**PROBLEM DETAILS:** Each entry needs to be given again, character for character.

Excerpts from a dataset
════

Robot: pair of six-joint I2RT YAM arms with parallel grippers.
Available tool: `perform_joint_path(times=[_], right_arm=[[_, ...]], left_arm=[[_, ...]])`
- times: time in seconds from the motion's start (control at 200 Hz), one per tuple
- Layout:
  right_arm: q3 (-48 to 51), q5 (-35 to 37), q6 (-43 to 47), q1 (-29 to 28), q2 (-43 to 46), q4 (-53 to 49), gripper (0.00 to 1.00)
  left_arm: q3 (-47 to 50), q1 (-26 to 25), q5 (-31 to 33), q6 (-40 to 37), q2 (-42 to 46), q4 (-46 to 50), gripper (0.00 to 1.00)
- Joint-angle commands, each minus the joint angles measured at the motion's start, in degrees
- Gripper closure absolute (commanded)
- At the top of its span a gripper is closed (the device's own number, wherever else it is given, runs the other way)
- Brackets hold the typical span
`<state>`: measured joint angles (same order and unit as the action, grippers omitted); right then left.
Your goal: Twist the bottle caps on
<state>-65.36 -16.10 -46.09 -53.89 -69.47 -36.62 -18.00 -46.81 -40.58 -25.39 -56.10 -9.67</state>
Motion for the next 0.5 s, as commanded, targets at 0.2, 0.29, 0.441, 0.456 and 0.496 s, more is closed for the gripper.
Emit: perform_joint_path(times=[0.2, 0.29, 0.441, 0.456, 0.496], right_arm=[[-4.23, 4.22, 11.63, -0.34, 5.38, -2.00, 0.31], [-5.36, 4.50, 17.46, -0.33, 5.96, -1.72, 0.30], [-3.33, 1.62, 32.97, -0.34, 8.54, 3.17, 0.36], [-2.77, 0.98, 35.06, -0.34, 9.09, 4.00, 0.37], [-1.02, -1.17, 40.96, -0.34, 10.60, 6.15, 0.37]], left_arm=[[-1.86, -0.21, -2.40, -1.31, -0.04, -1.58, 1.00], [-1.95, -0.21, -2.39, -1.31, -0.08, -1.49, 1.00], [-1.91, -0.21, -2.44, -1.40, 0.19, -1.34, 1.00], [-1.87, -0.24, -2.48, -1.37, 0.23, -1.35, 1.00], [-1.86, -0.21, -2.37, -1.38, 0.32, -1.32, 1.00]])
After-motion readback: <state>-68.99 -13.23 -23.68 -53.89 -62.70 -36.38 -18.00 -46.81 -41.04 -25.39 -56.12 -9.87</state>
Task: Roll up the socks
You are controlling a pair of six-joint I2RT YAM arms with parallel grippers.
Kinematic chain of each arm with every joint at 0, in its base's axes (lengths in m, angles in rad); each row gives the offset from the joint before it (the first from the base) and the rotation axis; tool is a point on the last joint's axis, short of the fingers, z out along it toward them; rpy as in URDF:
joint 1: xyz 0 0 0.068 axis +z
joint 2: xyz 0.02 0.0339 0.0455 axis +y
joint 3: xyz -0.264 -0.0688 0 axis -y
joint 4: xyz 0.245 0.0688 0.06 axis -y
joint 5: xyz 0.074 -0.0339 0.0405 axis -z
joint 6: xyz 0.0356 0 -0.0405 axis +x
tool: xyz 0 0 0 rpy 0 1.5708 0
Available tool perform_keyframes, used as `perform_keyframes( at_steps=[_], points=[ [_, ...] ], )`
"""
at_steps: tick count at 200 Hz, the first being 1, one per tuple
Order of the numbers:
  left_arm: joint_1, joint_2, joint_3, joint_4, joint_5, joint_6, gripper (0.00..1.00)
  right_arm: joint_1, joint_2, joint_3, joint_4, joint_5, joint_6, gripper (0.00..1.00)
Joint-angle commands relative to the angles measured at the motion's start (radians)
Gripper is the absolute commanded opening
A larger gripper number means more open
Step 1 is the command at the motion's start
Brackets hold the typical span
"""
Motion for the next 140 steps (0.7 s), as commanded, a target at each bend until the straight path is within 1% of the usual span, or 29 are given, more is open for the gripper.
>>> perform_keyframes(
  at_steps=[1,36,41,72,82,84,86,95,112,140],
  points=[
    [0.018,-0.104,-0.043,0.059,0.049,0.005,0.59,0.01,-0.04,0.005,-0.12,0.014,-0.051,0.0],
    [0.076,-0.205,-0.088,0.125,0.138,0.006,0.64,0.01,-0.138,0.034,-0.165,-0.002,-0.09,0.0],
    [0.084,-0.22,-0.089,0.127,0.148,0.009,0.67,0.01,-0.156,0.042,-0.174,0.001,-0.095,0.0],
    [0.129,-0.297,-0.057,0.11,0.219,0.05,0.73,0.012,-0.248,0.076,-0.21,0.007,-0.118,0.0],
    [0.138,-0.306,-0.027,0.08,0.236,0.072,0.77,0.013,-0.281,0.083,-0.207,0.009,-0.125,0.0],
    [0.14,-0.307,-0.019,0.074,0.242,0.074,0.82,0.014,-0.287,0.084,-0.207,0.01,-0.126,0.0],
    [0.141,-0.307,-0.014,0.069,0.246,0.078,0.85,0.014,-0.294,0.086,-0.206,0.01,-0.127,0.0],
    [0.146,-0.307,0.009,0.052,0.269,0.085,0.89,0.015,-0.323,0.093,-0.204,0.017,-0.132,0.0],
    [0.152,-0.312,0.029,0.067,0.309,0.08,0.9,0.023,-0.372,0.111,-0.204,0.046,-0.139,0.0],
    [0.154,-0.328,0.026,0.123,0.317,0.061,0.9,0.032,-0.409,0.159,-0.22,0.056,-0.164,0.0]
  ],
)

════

**SOLUTION FOR THIS PROBLEM:**
Robot: pair of six-joint I2RT YAM arms with parallel grippers.
Available tool: `perform_joint_path(times=[_], right_arm=[[_, ...]], left_arm=[[_, ...]])`
- times: time in seconds from the motion's start (control at 200 Hz), one per tuple
- Layout:
  right_arm: q3 (-48 to 51), q5 (-35 to 37), q6 (-43 to 47), q1 (-29 to 28), q2 (-43 to 46), q4 (-53 to 49), gripper (0.00 to 1.00)
  left_arm: q3 (-47 to 50), q1 (-26 to 25), q5 (-31 to 33), q6 (-40 to 37), q2 (-42 to 46), q4 (-46 to 50), gripper (0.00 to 1.00)
- Joint-angle commands, each minus the joint angles measured at the motion's start, in degrees
- Gripper closure absolute (commanded)
- At the top of its span a gripper is closed (the device's own number, wherever else it is given, runs the other way)
- Brackets hold the typical span
`<state>`: measured joint angles (same order and unit as the action, grippers omitted); right then left.
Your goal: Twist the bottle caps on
<state>-65.36 -16.10 -46.09 -53.89 -69.47 -36.62 -18.00 -46.81 -40.58 -25.39 -56.10 -9.67</state>
Motion for the next 0.5 s, as commanded, targets at 0.2, 0.29, 0.441, 0.456 and 0.496 s, more is closed for the gripper.
Emit: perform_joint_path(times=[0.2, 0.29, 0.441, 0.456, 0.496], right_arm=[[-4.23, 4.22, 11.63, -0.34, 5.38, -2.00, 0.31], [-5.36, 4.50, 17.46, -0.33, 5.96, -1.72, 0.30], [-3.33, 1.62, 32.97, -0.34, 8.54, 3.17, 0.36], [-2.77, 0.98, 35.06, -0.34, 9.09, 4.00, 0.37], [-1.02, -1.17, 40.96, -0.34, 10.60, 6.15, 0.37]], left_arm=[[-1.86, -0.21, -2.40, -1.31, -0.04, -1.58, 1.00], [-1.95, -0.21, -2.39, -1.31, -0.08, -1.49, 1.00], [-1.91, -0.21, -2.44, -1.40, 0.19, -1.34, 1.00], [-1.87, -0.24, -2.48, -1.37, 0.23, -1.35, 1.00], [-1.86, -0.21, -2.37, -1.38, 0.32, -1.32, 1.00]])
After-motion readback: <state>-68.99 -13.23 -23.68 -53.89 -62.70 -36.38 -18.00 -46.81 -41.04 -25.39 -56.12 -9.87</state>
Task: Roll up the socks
You are controlling a pair of six-joint I2RT YAM arms with parallel grippers.
Kinematic chain of each arm with every joint at 0, in its base's axes (lengths in m, angles in rad); each row gives the offset from the joint before it (the first from the base) and the rotation axis; tool is a point on the last joint's axis, short of the fingers, z out along it toward them; rpy as in URDF:
joint 1: xyz 0 0 0.068 axis +z
joint 2: xyz 0.02 0.0339 0.0455 axis +y
joint 3: xyz -0.264 -0.0688 0 axis -y
joint 4: xyz 0.245 0.0688 0.06 axis -y
joint 5: xyz 0.074 -0.0339 0.0405 axis -z
joint 6: xyz 0.0356 0 -0.0405 axis +x
tool: xyz 0 0 0 rpy 0 1.5708 0
Available tool perform_keyframes, used as `perform_keyframes( at_steps=[_], points=[ [_, ...] ], )`
"""
at_steps: tick count at 200 Hz, the first being 1, one per tuple
Order of the numbers:
  left_arm: joint_1, joint_2, joint_3, joint_4, joint_5, joint_6, gripper (0.00..1.00)
  right_arm: joint_1, joint_2, joint_3, joint_4, joint_5, joint_6, gripper (0.00..1.00)
Joint-angle commands relative to the angles measured at the motion's start (radians)
Gripper is the absolute commanded opening
A larger gripper number means more open
Step 1 is the command at the motion's start
Brackets hold the typical span
"""
Motion for the next 140 steps (0.7 s), as commanded, a target at each bend until the straight path is within 1% of the usual span, or 29 are given, more is open for the gripper.
>>> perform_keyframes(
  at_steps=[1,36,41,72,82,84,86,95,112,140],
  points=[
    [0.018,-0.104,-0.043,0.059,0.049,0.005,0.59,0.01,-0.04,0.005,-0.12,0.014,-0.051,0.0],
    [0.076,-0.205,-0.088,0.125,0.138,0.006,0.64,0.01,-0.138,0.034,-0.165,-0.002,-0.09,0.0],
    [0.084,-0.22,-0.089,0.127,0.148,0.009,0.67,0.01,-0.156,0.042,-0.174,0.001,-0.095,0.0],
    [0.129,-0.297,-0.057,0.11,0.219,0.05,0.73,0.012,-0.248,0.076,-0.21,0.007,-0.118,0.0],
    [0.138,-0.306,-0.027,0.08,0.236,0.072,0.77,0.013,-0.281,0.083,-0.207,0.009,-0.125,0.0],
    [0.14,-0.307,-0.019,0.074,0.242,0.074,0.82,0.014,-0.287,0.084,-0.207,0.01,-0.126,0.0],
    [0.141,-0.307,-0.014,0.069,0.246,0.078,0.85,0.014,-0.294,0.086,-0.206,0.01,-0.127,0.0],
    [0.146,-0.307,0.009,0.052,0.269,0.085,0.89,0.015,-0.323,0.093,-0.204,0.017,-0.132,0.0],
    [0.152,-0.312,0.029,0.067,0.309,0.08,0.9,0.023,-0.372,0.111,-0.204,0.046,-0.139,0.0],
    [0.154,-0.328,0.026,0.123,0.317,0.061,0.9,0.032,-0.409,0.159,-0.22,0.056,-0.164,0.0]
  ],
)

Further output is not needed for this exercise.